- [Action item]: In the entries below, find each line with the word "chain" and return it.

──────────────────────────────

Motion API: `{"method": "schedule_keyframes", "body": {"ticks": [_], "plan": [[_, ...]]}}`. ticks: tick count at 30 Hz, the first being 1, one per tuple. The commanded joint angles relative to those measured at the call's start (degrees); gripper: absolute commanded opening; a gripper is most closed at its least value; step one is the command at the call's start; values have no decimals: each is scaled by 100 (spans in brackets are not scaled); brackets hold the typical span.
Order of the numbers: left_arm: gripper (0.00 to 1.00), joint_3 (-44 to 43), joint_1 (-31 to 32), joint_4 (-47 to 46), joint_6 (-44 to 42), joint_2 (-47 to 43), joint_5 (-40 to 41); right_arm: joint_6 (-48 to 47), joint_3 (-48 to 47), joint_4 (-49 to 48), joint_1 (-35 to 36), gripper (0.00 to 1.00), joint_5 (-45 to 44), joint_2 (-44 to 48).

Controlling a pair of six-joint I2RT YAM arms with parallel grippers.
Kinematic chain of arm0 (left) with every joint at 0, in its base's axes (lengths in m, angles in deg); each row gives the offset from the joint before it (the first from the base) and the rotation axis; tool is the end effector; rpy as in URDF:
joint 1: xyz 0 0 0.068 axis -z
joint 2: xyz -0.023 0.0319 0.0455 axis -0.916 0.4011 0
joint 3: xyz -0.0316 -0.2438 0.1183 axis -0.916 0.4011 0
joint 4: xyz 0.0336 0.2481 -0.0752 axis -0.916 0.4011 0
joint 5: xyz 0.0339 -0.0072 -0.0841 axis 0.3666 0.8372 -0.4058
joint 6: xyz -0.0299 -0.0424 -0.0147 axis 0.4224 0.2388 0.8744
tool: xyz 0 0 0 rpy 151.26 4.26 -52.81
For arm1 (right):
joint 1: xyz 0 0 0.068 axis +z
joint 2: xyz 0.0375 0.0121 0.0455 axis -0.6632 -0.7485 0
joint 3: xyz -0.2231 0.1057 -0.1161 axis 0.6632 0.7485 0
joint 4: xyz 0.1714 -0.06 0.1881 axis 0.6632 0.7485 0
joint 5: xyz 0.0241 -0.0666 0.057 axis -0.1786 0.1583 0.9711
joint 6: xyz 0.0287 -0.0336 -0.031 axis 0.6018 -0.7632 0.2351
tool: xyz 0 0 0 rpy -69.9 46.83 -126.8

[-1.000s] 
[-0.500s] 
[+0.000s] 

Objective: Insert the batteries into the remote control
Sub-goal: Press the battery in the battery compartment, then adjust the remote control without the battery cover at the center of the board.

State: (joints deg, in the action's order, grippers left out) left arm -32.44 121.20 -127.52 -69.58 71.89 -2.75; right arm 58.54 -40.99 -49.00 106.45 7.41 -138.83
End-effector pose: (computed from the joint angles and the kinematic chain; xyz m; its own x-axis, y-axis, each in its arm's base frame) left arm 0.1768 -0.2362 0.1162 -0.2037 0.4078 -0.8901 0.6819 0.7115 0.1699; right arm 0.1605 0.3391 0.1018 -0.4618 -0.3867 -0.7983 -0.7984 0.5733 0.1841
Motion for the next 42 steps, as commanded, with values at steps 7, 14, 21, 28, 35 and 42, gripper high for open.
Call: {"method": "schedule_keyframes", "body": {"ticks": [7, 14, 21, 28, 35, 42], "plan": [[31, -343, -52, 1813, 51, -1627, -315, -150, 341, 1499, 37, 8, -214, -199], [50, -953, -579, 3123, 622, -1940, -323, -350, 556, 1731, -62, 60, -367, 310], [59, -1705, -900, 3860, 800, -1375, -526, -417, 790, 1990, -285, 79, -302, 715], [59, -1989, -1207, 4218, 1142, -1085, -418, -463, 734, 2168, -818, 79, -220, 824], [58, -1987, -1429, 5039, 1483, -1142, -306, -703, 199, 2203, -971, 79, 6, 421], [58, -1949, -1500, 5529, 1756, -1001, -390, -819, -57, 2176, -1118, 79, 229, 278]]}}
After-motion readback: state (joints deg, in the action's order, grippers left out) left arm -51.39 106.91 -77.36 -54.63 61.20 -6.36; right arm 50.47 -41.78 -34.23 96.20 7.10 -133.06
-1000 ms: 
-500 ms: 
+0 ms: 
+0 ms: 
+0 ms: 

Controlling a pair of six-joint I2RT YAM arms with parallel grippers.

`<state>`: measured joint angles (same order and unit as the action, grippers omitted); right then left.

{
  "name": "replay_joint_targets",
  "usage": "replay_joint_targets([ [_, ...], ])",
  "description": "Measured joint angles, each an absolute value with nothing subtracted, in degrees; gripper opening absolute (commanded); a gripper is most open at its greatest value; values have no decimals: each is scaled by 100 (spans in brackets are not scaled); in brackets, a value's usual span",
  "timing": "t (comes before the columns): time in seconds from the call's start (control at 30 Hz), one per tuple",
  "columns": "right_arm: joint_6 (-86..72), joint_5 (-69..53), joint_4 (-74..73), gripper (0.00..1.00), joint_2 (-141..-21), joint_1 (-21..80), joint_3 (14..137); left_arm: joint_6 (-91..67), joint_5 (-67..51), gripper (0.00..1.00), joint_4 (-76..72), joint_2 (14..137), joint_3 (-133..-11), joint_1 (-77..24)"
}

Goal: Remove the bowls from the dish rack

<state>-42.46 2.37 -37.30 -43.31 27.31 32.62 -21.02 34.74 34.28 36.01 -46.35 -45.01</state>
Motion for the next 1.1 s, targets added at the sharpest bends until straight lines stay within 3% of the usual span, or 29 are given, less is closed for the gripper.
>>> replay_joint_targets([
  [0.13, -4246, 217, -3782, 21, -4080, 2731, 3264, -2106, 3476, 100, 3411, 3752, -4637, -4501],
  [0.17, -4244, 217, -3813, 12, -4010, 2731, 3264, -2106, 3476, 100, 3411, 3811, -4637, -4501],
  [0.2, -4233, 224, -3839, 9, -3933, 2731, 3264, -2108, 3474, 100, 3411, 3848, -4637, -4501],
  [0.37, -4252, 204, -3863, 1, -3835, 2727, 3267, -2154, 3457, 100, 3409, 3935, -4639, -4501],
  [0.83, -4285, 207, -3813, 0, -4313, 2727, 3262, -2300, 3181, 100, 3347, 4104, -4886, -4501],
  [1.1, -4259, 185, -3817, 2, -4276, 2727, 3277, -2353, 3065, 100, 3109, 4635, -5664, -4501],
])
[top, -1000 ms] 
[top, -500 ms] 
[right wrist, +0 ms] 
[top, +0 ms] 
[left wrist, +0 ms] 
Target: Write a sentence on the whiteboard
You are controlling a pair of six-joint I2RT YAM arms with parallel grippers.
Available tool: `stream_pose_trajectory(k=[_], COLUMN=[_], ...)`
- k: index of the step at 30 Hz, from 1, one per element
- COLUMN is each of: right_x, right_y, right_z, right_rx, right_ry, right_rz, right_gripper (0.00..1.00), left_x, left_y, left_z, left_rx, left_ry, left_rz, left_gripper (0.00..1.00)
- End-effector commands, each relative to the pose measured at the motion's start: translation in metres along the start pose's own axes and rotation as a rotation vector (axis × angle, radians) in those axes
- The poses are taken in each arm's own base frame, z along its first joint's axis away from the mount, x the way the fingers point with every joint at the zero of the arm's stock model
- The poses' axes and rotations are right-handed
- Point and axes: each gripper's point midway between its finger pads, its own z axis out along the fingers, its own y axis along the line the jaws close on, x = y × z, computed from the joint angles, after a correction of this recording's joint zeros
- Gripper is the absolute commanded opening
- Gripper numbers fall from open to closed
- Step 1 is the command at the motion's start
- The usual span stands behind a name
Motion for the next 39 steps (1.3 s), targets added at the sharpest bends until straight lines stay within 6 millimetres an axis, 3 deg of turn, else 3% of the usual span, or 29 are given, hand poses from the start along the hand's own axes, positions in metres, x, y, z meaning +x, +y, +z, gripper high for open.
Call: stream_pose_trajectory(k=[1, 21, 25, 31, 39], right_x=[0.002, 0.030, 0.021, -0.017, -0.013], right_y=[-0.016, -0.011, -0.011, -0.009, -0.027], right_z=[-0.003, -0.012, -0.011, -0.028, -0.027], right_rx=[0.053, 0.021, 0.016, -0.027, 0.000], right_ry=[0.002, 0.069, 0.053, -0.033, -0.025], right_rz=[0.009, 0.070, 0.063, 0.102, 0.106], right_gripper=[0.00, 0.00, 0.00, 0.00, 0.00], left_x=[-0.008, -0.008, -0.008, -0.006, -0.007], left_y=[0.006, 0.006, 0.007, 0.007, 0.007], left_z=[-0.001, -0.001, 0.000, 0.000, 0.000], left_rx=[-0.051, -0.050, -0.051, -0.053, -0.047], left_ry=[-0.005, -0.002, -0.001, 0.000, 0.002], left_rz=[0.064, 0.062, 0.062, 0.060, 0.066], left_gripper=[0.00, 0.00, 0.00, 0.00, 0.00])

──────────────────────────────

- [Result]:
Kinematic chain of arm0 (left) with every joint at 0, in its base's axes (lengths in m, angles in deg); each row gives the offset from the joint before it (the first from the base) and the rotation axis; tool is the end effector; rpy as in URDF:
End-effector pose: (computed from the joint angles and the kinematic chain; xyz m; its own x-axis, y-axis, each in its arm's base frame) left arm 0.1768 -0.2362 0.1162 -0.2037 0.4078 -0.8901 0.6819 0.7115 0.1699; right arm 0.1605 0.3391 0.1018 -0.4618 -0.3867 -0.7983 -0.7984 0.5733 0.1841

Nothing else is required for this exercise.